Policeman releases manhunt photos of accused Boston bomber

Police tactical photographer says he released the images in response to the portrait of Tsarnaev in Rolling Stone.

Dzhokhar Tsarnaev. PHOTO: AFP

BOSTON:
A US policeman said he released photographs of accused Boston marathon bomber, Dzhokhar Tsarnaev, including one with a red dot of a sniper rifle's laser sight on his forehead, to counter a "fluffed and buffed" image of him on the cover of Rolling Stone magazine.

Massachusetts State Police Sgt Sean Murphy took the photographs during the manhunt for Tsarnaev, the younger of two brothers accused of killing three people and wounding more than 260 at the Boston Marathon on April 15 by detonating two pressure-cooker bombs. The elder brother was killed in the hunt.

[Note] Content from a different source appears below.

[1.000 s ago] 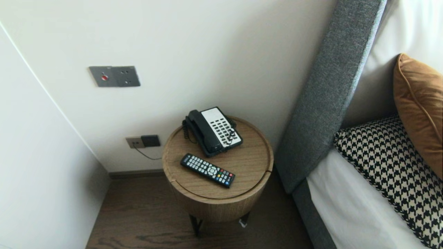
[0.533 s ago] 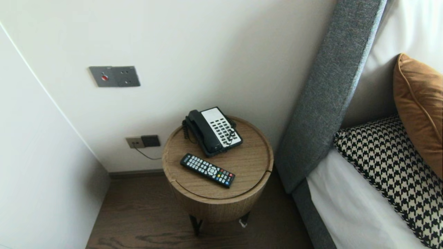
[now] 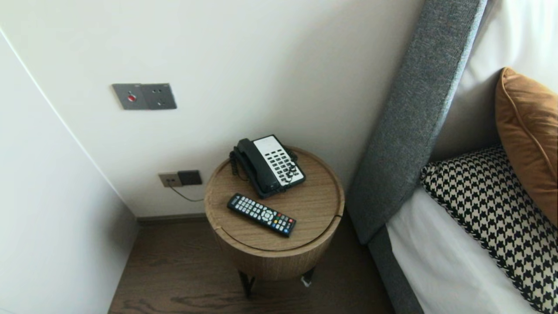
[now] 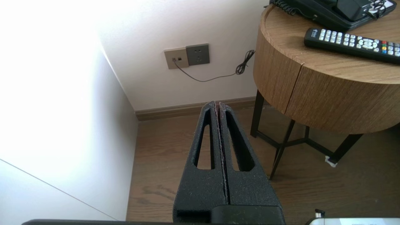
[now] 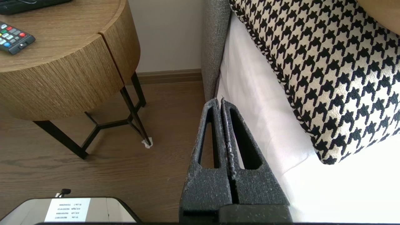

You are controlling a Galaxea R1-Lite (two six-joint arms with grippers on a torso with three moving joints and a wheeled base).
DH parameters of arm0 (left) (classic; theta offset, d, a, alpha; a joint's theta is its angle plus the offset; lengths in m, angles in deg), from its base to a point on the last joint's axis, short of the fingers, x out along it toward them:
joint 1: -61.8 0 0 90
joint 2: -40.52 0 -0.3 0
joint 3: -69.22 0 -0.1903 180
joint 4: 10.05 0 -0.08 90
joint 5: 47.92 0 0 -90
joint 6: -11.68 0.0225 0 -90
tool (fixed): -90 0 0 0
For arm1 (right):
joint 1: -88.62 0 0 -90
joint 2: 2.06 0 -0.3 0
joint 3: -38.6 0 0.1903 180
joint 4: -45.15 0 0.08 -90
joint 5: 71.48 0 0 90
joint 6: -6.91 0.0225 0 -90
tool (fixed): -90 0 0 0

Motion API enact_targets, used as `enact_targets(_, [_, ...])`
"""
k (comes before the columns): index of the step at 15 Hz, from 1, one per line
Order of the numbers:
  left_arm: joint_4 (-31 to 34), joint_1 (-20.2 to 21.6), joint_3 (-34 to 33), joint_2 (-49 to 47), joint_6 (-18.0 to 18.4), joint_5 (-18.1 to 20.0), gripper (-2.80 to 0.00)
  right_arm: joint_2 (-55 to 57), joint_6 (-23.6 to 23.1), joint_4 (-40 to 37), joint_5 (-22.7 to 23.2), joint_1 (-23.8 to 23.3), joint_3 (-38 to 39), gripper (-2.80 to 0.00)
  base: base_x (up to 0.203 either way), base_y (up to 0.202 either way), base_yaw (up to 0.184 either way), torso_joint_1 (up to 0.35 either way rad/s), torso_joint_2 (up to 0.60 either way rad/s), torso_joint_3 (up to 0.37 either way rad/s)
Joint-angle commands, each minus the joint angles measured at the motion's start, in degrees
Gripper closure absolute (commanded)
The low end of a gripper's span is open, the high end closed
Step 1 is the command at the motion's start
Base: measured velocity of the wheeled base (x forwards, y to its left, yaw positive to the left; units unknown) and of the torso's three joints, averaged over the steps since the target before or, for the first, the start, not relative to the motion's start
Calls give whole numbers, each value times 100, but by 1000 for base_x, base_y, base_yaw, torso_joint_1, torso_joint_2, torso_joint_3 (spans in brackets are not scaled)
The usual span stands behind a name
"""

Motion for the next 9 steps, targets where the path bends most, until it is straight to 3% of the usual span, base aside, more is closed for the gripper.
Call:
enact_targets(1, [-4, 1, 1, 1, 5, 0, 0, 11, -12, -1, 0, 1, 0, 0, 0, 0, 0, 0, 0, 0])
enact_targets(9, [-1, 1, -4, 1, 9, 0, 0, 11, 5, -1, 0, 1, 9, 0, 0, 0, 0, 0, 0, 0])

Murphy, a police tactical photographer, said he decided to release the images in response to the portrait of Tsarnaev on an upcoming cover of Rolling Stone, saying the picture of him with shaggy hair and a light beard glamorised "the face of terror".

"What Rolling Stone did was wrong. This guy is evil. This is the real Boston bomber. Not someone fluffed and buffed for the cover of Rolling Stone magazine," he said in a statement carried by Boston Magazine, which published more than a dozen of his pictures on its website on Thursday.

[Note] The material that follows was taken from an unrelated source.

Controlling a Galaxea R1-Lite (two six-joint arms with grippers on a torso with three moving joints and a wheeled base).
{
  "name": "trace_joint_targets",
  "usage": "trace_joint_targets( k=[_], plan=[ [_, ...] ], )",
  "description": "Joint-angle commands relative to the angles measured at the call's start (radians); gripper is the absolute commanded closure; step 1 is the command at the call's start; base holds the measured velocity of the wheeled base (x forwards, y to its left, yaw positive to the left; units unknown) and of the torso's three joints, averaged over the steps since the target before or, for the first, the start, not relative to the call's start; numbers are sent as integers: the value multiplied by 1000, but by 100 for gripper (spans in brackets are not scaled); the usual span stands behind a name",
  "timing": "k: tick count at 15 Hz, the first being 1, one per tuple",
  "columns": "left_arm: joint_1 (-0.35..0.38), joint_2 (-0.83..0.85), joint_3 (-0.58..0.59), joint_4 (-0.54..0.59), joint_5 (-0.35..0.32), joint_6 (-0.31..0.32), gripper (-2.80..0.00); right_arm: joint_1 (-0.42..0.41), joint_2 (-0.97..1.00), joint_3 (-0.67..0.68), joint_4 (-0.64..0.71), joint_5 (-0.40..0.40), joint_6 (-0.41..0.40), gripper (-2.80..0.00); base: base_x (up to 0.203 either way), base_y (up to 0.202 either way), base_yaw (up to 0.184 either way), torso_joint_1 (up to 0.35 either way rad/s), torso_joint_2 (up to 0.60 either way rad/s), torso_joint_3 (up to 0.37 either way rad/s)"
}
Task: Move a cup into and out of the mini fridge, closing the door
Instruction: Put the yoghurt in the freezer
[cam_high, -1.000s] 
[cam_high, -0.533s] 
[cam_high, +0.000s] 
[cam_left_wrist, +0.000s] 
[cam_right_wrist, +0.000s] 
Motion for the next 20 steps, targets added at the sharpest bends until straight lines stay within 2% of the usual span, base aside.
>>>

Boston Magazine said later on Thursday that Murphy had been "relieved of his duty" hours after releasing the photographs and the status of the sergeant's duty would be reviewed next week.

Massachusetts State Police declined to comment on whether Murphy had been suspended. In a statement, spokesman David Procopio said only that the release of the photographs of Tsarnaev's capture was unauthorized.

A day earlier, Boston officials reacted angrily to the portrait of Tsarnaev on the cover of Rolling Stone's August issue, over the headline: "The bomber: How a popular, promising student was failed by his family, fell into radical Islam and became a monster."

Boston Mayor Thomas Menino called the cover "a total disgrace," and the drugstore chain CVS Caremark Corp refused to sell the magazine.

Tsarnaev pleaded not guilty in court last week to all charges in a 30-count indictment. He faces the possibility of the death penalty if convicted.